### Exercise requirements
Each line from the one containing "the black left" to the end of the records should be copied exactly, and no other line.

### Data

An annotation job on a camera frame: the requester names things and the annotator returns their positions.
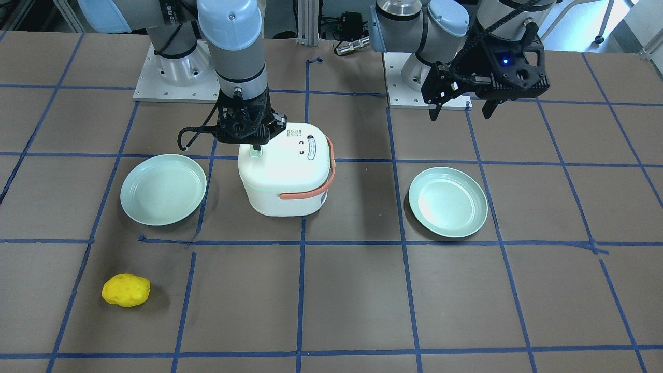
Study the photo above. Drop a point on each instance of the aluminium frame post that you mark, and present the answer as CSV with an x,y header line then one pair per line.
x,y
308,22

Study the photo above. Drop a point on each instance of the white rice cooker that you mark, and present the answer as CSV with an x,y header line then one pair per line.
x,y
291,174

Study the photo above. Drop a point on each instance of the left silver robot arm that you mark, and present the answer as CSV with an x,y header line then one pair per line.
x,y
444,30

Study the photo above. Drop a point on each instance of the green plate far side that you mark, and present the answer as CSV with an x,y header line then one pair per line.
x,y
448,202

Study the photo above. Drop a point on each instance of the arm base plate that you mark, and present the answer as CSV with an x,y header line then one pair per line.
x,y
160,85
404,76

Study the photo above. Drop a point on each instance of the green plate near potato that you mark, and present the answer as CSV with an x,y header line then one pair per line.
x,y
163,190

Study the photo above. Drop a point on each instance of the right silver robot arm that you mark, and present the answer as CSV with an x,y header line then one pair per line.
x,y
195,37

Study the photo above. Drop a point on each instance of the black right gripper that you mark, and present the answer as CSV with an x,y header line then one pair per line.
x,y
277,121

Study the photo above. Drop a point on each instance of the yellow toy potato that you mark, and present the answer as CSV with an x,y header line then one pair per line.
x,y
126,290

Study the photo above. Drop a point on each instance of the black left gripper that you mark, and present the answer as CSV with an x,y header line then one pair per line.
x,y
470,68

### Answer area
Study the photo above. Drop a point on each instance of the black left gripper that you mark, and present the answer as CSV with an x,y header line then one pair per line.
x,y
470,68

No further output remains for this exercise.